Geçenlerde yine aynı durumda buldum kendimi. Bir süre ilişkilerden, hayattan, kedilerden, kitaplardan vs. bahsettik üç kişi. Sonra konu bitki yetiştirmeye, hangi sebze çeşidinin ne kadar bakım gerektirdiğine, çiçek çeşitlerine geldi. Şu dünyada bu konuya benim kadar uzak olan insan sınırlıdır. Ana akım çiçekler dışında diğerlerini hiç bilmem, ne kimin mevsimidir, hangi sebze hangi aylarda boy atar bir kulağımdan girer diğerinden çıkar. Oysa çiçekli hoş bir bahçede durmayı, taze sebze yemeyi çok seviyorum. Bu ilgisizliğim ve öğrenmemeye duyduğum inat beni hayal kırıklığına uğratıyor.

Benzer bir cahiliyet derecesinde bilgisizlik ve ilgisizlik de baharatlar ve yemeklerle ilgili her çeşit sosun yine ana akım haricinde benim zihnimde asla kalmayışı. Baharat bilgim biber çeşitleri, kimyon, nane, ancak kokusundan ve tadından tanıyabileceğim bir iki ilave baharatla sınırlı. Oysa evin bir dolabı baharat dolu. Ben hangisini neye kullandığımızı bilmeden yaşıyorum. 

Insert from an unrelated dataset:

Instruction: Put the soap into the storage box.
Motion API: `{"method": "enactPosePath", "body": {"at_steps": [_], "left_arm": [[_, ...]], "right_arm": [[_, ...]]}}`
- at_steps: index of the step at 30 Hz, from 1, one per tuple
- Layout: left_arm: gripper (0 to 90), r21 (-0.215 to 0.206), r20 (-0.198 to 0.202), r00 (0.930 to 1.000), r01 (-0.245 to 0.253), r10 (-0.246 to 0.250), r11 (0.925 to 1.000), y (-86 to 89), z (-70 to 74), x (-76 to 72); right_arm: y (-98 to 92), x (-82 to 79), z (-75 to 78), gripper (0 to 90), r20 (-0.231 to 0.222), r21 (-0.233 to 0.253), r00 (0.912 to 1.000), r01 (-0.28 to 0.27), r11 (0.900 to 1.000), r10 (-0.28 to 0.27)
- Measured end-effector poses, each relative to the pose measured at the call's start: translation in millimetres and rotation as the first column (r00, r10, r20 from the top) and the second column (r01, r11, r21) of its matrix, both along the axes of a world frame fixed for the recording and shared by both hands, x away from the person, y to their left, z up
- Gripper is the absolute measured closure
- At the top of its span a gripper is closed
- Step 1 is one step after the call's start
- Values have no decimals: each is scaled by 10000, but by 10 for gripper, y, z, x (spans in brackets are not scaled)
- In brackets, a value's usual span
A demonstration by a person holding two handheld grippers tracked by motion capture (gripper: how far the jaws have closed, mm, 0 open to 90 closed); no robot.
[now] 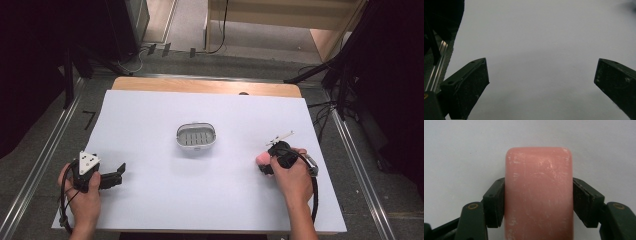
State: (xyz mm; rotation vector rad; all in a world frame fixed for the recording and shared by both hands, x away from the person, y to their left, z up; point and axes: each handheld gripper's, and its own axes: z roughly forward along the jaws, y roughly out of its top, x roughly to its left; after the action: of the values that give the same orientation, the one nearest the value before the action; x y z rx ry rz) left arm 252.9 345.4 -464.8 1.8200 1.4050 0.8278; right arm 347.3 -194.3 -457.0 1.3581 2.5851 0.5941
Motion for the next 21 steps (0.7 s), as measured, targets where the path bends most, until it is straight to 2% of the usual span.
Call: {"method": "enactPosePath", "body": {"at_steps": [4,7,10,11,17,18,19,21], "left_arm": [[0,-14,-11,10000,-7,7,10000,1,0,2],[1,-23,-8,10000,-19,19,10000,1,-1,3],[1,-21,-3,10000,-40,40,10000,-2,-1,4],[1,-6,-20,10000,-18,18,10000,1,-1,5],[1,29,-35,10000,-39,40,10000,-4,-1,4],[0,29,-34,10000,-42,42,10000,-4,-2,5],[0,24,-38,10000,-39,39,10000,-3,-1,5],[1,19,-36,10000,-30,30,10000,-1,-1,6]], "right_arm": [[20,-15,7,386,87,-132,10000,-20,9999,21],[-5,-12,4,387,211,41,9987,-462,9989,461],[-34,-6,19,387,363,196,9977,-573,9982,565],[-48,6,38,388,568,337,9953,-803,9962,783],[17,38,119,387,649,430,9866,-1528,9873,1499],[55,52,157,387,752,435,9811,-1817,9824,1781],[55,52,157,387,752,435,9811,-1817,9824,1781],[125,80,212,387,837,416,9733,-2178,9751,2138]]}}
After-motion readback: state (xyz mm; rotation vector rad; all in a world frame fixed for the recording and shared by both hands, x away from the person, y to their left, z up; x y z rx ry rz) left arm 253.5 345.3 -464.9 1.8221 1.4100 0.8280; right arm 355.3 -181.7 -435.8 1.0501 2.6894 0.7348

Çok sıkıldığım, ortamdan uzaklaşamayacak durumda olduğum anlarda derin derin nefes almaya çalışıyorum. Çok yorgun olduğum, biraz yalnız kalmaya ihtiyaç duyduğum geliyor aklıma. Yalnızlık anının elbet geleceğini kendime telkin ederek içinde bulunduğum sohbetten bir şeyler öğrenmeye çalışıyorum. Ama hiçbir zaman tam işe yaramıyor bu konuşmuş olmak için uyduruktan dialoğa katılma hali. 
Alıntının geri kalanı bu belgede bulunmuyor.